As listas, que constam de um relatório, têm mais de sete mil páginas e incluem detalhadamente todos os bens que existem em Portugal, com destaque para contas bancárias, aplicações financeiras em fundos de investimento, acções de várias empresas cotadas e não cotadas, imóveis e participações sociais.
O relatório, que cumpre com uma carta rogatória que a Procuradoria-Geral da República de Angola tinha pedido, há mais de um ano, às autoridades judiciais portuguesas, foi entregue em mão, segundo o CM, a um funcionário judicial da PGR de Angola que se deslocou propositadamente a Portugal.
São dezenas de nomes de cidadãos angolanos que constam da lista, entre eles (como não poderia deixar de ser) os de familiares do antigo Presidente da República, José Eduardo dos Santos. O grosso da informação disponibilizada, segundo o CM, refere-se a Isabel dos Santos. A filha do ex-Presidente fez investimentos nas empresas portuguesas NOS, Galp, Efacec, Millennium BCP, Banco BIC e noutras dezenas de empresas.
Segundo Hélder Pitta Gróz, “em Democracia, as instituições públicas exercem as suas funções norteadas pela prossecução do interesse público, pela transparência e pela prestação de contas à sociedade do cumprimento das suas atribuições constitucionais e legais, na medida em que é em nome e em prol dos cidadãos que se estruturam e organizam os poderes públicos”.
Assim, “a Procuradoria-Geral da República, o fiscal mor da legalidade democrática, obriga-se à criação de canais de comunicação e de interacção com os cidadãos, de modo a permitir o escrutínio da sua acção e a obter dos destinatários finais do seu papel social o retorno necessário ao aprimoramento e melhoria dos seus procedimentos”.
“Nesta era digital, a inauguração do portal da Procuradoria-Geral da República visa impulsionar e dinamizar o fornecimento de informações sobre o funcionamento desta Instituição, a sua composição em matéria de magistrados do Ministério Público, técnicos de justiça e outros servidores, bem como a divulgação de toda a actividade quotidiana com valor noticioso ou de interesse público”, afirmou o PGR.
Recorde-se que a PGR, a mesma PGR, o mesmo PGR (Pitta Gróz) esclareceu no dia 25 de Junho de 2018 ter recebido da congénere portuguesa a certidão digital integral do processo envolvendo o antigo presidente da Sonangol e ex-vice-Presidente, Manuel Vicente, mas explicando que só com a recepção em formato de papel (“folha seca e fina feita com toda a espécie de substâncias vegetais reduzidas a massa, para escrever, imprimir, embrulhar, etc.”) poderia continuar as diligências.

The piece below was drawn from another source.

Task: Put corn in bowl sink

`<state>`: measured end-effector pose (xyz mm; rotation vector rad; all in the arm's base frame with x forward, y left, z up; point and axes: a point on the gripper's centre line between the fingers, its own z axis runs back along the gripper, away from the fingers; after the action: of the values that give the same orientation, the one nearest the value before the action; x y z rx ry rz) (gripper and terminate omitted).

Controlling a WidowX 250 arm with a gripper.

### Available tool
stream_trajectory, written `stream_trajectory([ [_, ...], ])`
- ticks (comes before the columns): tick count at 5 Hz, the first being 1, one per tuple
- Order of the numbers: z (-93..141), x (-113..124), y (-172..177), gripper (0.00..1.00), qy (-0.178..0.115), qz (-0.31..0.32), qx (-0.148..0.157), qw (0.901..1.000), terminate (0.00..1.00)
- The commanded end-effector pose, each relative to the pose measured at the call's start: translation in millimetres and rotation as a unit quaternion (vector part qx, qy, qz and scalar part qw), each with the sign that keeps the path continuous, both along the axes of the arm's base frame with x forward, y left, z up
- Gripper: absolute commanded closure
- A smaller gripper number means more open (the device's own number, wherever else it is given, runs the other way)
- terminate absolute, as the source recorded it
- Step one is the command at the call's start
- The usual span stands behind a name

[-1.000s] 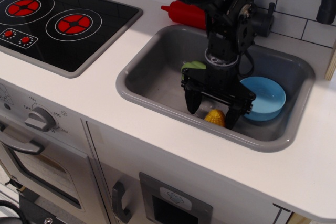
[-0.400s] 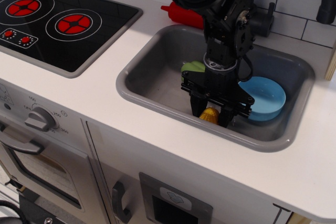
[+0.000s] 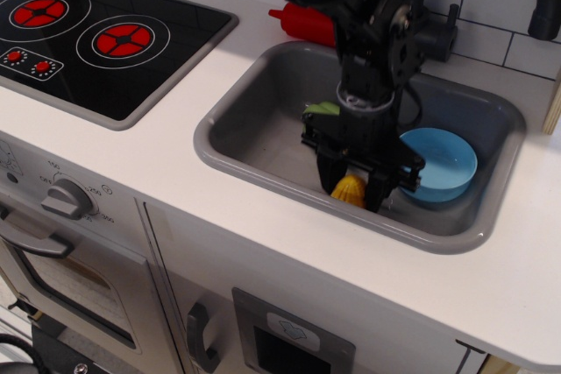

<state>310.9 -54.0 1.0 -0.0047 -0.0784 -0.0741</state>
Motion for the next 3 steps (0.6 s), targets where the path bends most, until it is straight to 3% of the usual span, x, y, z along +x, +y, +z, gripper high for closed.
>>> stream_trajectory([
  [1, 67.2, 25.1, -17.0, 1.0, -0.11, -0.006, -0.052, 0.9925, 0.0],
  [3, 53.0, 63.2, -41.3, 1.0, -0.131, 0.025, -0.057, 0.9895, 0.0],
])
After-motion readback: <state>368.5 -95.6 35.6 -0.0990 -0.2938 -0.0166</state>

Em comunicado, a PGR confirmava ter recebida a certidão digital em 19 de Junho, na qualidade de “autoridade central para efeitos de cooperação judiciária internacional em matéria penal”, do processo que corria no tribunal de Lisboa, “na sequência da sua transferência para continuação do procedimento criminal em Angola”.

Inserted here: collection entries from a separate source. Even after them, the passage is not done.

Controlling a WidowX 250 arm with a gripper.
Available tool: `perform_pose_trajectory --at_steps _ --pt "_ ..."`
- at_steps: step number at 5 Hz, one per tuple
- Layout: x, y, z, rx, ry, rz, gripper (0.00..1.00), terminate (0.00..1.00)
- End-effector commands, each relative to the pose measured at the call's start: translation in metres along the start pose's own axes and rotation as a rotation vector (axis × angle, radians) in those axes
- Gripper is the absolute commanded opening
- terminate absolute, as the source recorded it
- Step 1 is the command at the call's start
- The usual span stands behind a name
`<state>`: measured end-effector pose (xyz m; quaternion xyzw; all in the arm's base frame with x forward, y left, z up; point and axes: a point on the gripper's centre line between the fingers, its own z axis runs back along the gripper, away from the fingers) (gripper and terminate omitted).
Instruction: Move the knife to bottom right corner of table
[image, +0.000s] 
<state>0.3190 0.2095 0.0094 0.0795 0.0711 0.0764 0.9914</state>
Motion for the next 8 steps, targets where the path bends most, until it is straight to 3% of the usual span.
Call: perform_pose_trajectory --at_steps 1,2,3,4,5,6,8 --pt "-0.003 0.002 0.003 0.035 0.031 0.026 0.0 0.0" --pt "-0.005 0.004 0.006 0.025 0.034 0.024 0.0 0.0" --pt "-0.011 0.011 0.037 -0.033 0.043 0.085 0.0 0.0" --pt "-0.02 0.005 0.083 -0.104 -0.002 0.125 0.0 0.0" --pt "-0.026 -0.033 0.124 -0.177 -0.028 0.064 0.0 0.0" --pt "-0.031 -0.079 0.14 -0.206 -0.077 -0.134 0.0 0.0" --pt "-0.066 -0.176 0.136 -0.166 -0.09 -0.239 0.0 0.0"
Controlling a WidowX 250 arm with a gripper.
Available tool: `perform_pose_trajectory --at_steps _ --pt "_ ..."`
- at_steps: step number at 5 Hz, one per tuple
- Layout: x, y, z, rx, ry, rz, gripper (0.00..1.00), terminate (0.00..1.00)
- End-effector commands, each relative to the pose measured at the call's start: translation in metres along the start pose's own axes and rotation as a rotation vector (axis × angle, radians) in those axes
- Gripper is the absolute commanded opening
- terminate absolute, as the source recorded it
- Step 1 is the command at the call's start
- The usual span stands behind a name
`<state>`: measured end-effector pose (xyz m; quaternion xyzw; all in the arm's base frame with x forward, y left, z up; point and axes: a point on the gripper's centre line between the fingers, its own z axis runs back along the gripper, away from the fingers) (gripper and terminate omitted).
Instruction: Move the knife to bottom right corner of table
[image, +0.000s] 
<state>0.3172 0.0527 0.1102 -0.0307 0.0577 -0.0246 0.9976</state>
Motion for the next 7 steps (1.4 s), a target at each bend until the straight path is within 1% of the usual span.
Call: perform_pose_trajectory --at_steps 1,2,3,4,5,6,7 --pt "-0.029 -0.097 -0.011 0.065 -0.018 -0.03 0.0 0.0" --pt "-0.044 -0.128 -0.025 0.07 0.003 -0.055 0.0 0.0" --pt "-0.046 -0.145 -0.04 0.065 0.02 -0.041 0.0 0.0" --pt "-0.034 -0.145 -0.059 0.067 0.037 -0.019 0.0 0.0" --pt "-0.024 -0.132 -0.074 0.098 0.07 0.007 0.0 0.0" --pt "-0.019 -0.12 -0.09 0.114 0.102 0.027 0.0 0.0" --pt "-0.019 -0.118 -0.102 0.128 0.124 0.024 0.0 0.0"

“A PGR de Portugal, no ofício de remessa do referido expediente, mencionou o envio do processo em suporte físico, isto é, da certidão integral em formato papel tão logo seja concluída a respectiva feitura”, lê-se no comunicado.
No entanto, a PGR angolana alertava que, nos termos do artigo 4.º da Convenção de Auxílio Judiciário em Matéria Penal entre os Estados-membros da CPLP, o pedido de auxílio é cumprido “em conformidade com o direito do Estado requerido”. E, na altura, “não existindo no ordenamento jurídico angolano regras processuais que admitam processos em formato digital, a PGR de Angola aguarda que lhe seja remetida pela sua congénere o processo em formato de papel, para ulteriores trâmites”.

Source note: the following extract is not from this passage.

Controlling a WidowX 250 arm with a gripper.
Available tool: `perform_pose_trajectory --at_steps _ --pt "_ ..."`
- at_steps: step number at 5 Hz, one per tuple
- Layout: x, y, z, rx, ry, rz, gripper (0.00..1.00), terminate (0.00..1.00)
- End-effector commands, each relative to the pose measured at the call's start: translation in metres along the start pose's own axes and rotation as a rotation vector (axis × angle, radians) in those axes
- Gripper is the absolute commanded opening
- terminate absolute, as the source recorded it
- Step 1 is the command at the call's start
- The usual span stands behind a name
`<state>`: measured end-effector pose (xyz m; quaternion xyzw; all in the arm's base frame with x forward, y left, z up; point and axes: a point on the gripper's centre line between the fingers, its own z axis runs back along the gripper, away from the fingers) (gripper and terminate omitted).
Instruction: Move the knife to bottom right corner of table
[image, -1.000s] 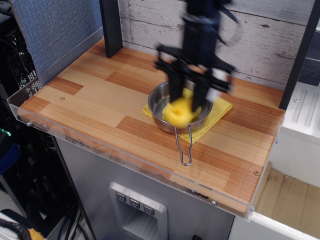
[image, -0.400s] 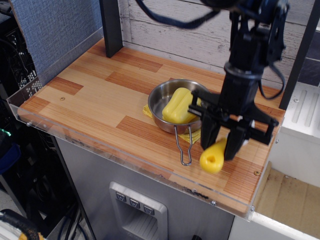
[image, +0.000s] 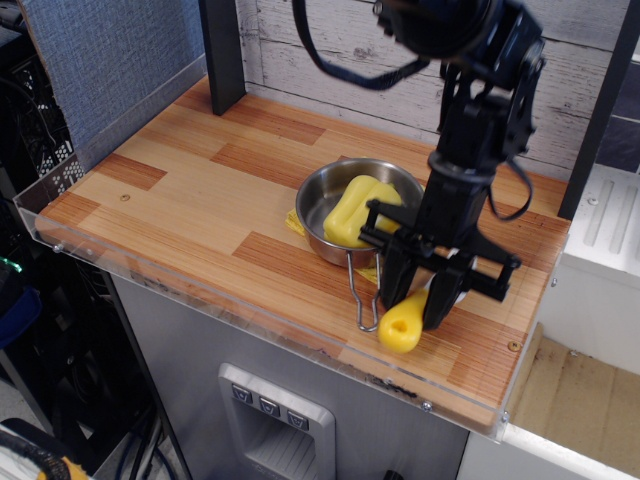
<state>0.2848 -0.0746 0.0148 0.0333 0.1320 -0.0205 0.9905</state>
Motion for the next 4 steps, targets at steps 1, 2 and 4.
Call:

Hoje tudo está diferente. “Um recurso extremamente útil e de reforço ao exercício da cidadania é o espaço (no Portal) para a apresentação de denúncias públicas, cuja confidencialidade a anonimização dos denunciantes é garantida pelo sistema informático e por técnicos especializados da Procuradoria-Geral da República, permitindo ainda que o interessado faça o acompanhamento do tratamento dado à sua denúncia por via do portal”.